◆ **What the task requires**: This exercise asks for every line of the material that contains the word "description".

◆ **Provided data**:
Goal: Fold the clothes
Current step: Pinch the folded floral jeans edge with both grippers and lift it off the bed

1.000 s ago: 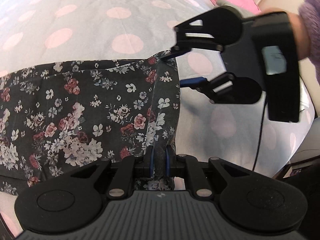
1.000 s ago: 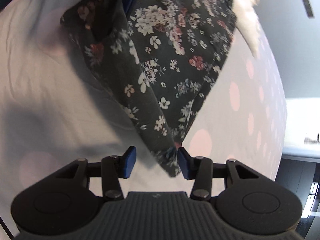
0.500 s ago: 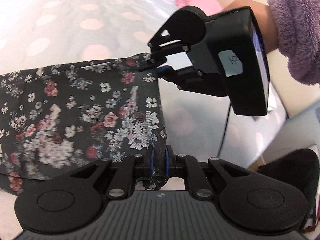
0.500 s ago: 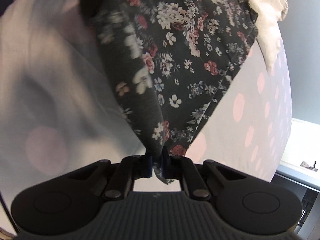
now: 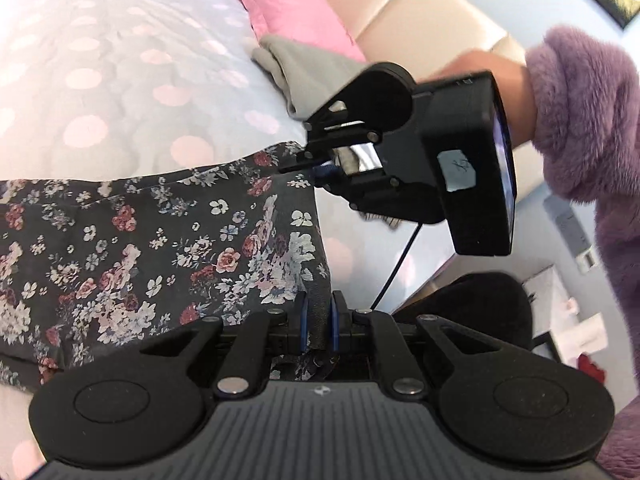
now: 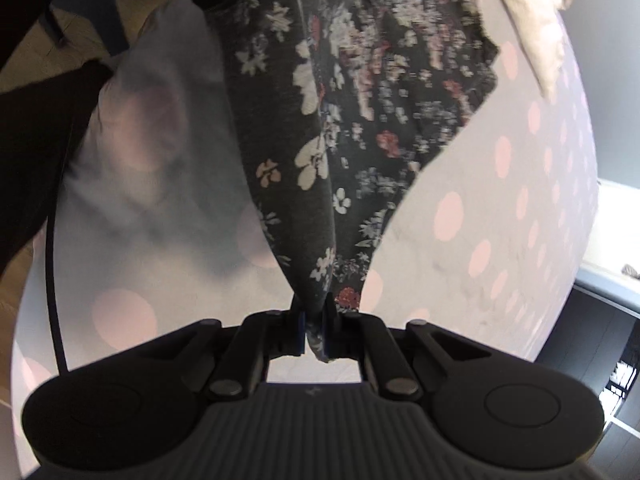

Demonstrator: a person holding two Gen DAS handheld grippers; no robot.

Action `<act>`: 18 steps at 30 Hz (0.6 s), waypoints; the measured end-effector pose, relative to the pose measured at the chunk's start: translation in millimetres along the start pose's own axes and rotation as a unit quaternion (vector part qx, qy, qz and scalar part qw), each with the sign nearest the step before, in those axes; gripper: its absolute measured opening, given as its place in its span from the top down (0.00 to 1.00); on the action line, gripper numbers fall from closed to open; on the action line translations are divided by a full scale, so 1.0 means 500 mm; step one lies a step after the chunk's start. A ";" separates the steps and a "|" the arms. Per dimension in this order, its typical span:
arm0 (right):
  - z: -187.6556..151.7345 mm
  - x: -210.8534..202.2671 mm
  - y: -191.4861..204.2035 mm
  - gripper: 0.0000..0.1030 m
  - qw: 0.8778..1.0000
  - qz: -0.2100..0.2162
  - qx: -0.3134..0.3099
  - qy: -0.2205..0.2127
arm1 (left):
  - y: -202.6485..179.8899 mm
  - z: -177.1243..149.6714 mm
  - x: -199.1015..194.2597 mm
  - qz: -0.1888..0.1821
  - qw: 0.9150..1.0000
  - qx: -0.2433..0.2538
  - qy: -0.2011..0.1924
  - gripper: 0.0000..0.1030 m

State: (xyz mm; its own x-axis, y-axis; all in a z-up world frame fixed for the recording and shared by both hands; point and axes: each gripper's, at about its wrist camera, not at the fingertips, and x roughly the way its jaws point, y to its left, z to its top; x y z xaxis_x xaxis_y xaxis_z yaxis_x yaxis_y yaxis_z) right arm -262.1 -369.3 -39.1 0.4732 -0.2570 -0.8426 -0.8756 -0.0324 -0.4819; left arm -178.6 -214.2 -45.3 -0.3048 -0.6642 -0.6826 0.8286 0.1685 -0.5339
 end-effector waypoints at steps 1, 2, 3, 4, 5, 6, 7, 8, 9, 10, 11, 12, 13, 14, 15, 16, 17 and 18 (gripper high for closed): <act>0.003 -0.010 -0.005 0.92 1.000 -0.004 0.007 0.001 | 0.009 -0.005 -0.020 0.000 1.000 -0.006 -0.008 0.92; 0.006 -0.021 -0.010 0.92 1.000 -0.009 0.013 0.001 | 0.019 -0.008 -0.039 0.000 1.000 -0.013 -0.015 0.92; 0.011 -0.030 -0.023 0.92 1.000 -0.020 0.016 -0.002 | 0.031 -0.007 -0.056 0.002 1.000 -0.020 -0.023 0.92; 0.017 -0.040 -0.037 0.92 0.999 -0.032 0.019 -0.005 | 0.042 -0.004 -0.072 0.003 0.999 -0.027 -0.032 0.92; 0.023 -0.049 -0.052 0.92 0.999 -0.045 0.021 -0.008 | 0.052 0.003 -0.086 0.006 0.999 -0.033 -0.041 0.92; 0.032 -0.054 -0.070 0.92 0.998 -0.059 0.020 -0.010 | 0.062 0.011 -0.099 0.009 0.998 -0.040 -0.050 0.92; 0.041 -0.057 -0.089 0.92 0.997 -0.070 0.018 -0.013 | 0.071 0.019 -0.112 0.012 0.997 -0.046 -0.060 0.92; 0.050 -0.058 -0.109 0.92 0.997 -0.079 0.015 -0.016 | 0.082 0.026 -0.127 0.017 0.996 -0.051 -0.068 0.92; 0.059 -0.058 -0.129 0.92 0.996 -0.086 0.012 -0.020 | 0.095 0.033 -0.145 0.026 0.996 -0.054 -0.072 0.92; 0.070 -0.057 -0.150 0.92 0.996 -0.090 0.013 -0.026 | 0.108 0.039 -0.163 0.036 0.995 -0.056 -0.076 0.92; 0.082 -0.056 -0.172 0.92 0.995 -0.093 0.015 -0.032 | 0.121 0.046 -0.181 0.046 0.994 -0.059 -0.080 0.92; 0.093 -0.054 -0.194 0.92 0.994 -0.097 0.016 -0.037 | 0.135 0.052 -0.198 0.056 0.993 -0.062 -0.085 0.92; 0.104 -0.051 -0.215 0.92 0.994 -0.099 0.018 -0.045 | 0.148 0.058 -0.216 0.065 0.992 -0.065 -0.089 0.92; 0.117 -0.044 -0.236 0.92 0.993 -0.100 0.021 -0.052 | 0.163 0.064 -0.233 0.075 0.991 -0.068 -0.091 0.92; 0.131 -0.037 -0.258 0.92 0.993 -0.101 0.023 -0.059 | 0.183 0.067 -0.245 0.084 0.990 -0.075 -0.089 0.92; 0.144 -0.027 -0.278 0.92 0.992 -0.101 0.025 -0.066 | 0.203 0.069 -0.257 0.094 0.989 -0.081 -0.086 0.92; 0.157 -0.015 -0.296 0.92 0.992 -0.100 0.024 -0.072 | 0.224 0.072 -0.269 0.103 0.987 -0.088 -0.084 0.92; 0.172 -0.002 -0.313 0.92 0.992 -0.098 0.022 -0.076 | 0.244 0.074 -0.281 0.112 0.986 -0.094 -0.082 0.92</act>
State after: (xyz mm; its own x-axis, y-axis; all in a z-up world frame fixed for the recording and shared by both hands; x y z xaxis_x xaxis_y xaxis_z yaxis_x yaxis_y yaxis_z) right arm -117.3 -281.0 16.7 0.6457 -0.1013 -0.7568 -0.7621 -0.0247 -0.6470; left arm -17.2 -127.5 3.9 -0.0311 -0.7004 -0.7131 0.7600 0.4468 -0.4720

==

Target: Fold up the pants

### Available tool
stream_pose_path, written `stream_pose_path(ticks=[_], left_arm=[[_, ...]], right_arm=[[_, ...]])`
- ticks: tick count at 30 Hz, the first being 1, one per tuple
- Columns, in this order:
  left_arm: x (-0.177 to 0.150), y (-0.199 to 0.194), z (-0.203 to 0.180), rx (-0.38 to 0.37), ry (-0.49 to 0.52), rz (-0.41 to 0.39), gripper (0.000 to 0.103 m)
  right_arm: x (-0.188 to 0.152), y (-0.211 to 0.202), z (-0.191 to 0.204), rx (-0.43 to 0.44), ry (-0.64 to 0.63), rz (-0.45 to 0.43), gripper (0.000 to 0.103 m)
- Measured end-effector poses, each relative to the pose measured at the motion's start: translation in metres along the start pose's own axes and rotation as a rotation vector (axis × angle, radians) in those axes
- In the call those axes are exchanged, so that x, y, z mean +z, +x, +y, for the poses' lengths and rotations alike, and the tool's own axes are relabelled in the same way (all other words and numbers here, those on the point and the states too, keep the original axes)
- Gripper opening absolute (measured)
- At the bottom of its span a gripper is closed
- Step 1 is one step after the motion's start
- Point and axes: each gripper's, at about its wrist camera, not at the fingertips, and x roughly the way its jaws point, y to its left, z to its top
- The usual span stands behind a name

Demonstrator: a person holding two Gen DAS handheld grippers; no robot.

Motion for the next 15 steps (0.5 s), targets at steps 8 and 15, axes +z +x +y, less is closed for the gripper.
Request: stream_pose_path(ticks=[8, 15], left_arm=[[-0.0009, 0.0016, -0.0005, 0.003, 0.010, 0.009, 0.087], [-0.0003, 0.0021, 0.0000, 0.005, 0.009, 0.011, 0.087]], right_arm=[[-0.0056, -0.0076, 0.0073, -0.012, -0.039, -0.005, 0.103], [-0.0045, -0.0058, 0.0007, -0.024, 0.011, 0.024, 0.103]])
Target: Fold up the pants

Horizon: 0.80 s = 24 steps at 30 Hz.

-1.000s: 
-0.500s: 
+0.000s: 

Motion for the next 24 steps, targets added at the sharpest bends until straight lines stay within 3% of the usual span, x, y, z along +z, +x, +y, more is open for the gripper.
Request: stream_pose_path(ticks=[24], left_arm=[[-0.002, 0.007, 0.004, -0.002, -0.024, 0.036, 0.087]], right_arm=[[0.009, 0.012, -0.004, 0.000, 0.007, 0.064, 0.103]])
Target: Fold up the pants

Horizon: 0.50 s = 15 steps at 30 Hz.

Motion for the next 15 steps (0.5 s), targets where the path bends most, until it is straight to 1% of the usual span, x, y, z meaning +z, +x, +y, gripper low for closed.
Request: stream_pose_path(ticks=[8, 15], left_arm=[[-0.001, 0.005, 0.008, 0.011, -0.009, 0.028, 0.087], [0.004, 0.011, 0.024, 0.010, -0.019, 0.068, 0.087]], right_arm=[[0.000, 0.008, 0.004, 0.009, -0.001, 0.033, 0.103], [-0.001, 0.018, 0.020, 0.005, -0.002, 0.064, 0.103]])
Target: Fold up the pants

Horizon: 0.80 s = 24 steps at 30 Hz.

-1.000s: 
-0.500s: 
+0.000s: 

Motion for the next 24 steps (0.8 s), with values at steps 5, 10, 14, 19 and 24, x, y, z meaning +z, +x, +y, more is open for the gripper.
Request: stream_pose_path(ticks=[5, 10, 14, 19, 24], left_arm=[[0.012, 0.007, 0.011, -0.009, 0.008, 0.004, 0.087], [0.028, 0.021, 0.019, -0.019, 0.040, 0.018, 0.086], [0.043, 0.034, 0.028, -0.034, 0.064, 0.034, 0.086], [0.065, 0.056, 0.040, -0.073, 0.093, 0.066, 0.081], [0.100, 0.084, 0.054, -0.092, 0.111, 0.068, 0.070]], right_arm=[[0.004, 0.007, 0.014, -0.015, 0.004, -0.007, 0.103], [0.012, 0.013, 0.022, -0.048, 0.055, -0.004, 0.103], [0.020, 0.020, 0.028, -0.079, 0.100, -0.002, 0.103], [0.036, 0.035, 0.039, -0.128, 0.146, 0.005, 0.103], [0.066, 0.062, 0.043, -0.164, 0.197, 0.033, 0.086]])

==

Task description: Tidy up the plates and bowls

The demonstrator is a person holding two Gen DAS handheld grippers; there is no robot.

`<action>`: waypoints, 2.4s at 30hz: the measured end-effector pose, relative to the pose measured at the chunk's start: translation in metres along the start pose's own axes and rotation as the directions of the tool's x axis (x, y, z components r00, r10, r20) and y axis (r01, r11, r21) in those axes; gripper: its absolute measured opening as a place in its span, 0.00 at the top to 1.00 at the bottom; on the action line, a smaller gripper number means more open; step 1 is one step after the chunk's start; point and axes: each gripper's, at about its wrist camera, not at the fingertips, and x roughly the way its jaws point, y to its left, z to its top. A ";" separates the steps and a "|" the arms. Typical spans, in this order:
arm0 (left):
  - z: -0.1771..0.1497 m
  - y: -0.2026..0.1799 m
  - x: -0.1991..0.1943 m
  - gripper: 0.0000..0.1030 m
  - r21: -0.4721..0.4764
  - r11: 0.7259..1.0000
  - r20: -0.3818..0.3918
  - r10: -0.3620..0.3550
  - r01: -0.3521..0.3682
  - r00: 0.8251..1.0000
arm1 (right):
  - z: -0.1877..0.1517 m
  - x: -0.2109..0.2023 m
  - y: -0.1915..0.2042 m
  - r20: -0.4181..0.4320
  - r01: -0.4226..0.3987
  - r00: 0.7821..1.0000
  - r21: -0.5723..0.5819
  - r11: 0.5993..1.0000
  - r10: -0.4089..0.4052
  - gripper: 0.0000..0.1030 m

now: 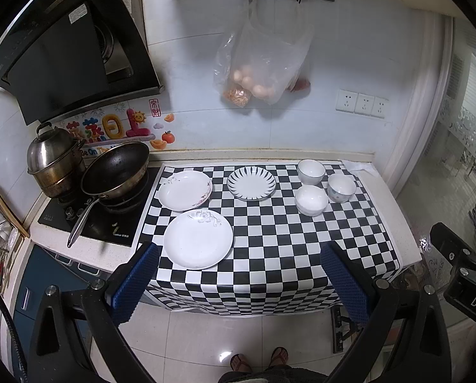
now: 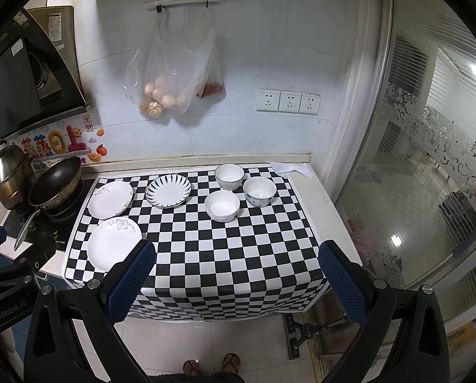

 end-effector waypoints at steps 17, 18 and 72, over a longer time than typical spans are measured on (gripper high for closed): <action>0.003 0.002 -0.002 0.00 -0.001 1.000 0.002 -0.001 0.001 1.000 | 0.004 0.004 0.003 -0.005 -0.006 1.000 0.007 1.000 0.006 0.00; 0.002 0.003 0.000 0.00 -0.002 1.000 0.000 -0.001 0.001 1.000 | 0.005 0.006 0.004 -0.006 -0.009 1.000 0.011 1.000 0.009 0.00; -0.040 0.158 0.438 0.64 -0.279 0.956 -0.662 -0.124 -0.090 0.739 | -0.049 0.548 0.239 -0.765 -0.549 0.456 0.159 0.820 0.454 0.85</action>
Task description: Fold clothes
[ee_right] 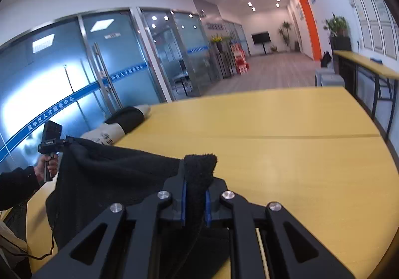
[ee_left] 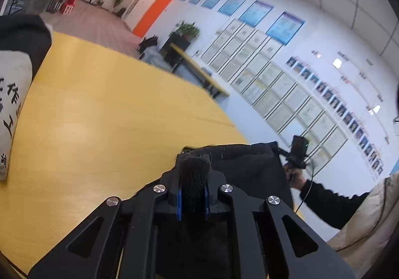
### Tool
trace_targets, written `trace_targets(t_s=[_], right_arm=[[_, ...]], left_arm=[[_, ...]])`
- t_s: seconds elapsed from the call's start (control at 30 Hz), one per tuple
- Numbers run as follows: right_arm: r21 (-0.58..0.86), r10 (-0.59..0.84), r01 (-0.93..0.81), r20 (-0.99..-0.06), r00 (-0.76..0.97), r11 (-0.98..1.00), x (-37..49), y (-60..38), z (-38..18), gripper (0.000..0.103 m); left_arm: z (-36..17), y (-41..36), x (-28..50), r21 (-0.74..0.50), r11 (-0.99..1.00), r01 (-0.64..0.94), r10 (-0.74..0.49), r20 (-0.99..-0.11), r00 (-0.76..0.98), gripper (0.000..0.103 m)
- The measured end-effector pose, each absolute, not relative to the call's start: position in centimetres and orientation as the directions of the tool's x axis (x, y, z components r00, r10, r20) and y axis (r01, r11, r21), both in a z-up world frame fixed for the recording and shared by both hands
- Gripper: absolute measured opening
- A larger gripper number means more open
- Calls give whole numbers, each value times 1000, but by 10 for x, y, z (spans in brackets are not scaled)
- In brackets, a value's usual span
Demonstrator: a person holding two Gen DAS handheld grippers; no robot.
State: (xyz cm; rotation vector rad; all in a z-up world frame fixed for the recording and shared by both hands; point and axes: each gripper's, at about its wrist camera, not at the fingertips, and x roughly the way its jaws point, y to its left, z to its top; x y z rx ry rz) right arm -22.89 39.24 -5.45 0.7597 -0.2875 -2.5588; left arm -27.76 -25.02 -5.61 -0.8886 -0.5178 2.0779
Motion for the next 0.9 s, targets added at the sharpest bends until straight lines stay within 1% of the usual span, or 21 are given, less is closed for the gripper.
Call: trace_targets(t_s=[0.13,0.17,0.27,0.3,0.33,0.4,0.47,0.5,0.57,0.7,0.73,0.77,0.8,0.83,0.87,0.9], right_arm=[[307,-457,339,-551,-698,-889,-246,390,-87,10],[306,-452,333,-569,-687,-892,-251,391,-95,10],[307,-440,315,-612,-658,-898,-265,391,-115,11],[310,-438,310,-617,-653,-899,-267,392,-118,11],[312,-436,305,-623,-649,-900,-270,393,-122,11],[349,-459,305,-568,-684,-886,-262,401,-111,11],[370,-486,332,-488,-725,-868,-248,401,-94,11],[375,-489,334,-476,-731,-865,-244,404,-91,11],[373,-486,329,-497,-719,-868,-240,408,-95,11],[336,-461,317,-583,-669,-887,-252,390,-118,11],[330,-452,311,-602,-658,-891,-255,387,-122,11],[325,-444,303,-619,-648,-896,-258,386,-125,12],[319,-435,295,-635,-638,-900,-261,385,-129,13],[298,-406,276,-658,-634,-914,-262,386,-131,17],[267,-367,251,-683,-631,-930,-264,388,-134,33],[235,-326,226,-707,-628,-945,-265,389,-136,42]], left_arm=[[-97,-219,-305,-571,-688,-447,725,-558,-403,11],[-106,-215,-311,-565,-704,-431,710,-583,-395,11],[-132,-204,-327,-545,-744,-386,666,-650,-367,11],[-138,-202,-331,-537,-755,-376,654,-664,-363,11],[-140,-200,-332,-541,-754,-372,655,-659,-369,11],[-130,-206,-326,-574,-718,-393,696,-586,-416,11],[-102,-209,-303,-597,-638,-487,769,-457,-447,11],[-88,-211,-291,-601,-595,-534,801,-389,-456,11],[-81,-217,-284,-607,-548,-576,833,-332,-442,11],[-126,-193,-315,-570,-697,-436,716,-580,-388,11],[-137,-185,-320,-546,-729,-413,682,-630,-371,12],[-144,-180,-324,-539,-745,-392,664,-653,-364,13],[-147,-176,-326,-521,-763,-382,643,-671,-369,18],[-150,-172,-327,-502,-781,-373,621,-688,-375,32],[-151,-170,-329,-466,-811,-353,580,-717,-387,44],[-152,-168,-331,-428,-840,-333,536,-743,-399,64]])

◆ **Solution for this task**:
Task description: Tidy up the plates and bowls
Task description: Fold clothes

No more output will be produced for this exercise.